The Kremlin said the Turkish gas project will help ensure European energy security. South Stream, a longer version of the pipeline, was envisioned as a European network before the Russian government pulled it off the table in late 2014.
Russia meets about a quarter of the natural gas needs for the European economy. The majority of that runs through the Soviet-era transit network in Ukraine, where lingering debt issues and ongoing conflict present risks to traditional energy routes.
Members of the European Parliament in September passed a resolution calling on member states to cancel planned energy sector agreements with Russia, including the South Stream gas pipeline.
In October, potential South Stream host country Serbia said preparatory work for the project was proceeding as planned, but "all other matters" related to the pipeline need to be settled by Russia and Brussels.

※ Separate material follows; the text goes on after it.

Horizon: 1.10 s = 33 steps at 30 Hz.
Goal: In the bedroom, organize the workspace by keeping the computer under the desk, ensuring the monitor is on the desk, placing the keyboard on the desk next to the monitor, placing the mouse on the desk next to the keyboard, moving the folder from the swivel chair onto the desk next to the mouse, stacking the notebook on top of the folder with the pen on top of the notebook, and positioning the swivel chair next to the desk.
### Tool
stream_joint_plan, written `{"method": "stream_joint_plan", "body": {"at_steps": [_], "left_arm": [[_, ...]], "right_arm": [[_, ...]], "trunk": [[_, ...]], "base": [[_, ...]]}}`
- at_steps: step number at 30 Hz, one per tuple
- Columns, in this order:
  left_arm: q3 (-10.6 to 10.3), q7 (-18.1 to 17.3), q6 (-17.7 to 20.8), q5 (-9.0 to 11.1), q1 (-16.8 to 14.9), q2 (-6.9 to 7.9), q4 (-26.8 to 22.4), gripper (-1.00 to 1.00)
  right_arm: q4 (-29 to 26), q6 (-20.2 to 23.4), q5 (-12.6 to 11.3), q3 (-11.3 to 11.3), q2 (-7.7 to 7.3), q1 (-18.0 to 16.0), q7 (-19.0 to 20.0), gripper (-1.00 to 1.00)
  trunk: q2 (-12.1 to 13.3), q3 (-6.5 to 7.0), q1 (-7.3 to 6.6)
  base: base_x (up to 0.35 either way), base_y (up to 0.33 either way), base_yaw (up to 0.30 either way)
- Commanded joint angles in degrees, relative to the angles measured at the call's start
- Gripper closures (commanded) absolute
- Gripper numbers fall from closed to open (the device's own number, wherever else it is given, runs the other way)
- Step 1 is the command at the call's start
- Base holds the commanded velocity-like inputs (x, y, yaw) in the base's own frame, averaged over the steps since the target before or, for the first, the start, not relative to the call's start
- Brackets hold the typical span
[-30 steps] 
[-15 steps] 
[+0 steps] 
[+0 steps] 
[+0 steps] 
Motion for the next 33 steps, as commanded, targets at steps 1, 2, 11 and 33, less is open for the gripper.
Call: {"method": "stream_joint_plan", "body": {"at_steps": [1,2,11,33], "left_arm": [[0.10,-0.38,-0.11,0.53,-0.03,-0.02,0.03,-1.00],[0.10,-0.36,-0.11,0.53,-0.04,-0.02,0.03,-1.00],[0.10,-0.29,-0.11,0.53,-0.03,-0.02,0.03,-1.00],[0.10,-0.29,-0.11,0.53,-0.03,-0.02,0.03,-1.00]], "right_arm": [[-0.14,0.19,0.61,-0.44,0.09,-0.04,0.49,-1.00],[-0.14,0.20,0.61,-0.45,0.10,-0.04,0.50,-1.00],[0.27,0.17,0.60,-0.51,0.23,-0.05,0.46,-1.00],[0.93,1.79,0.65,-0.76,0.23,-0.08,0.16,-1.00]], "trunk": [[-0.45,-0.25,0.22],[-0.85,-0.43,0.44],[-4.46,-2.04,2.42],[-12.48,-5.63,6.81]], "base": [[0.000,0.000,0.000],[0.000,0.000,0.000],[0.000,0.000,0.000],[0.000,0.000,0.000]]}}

Dadic suggested the situation was different now that the Ukrainian crisis was moving into its second year.
"We wouldn't like to find ourselves in a situation in several years when we'll have to look for those who are to blame for the fact that winter has come and there are no more gas supplies via Ukraine," he said.
Russian Foreign Minister Sergei Lavrov said European energy security may be at stake with its stance on alternative pipeline options.
"We are not imposing anything on anyone," he said. "We suggest acting on the basis of the opportunities that we have and on the basis of the agreements, which we have reached with Turkey."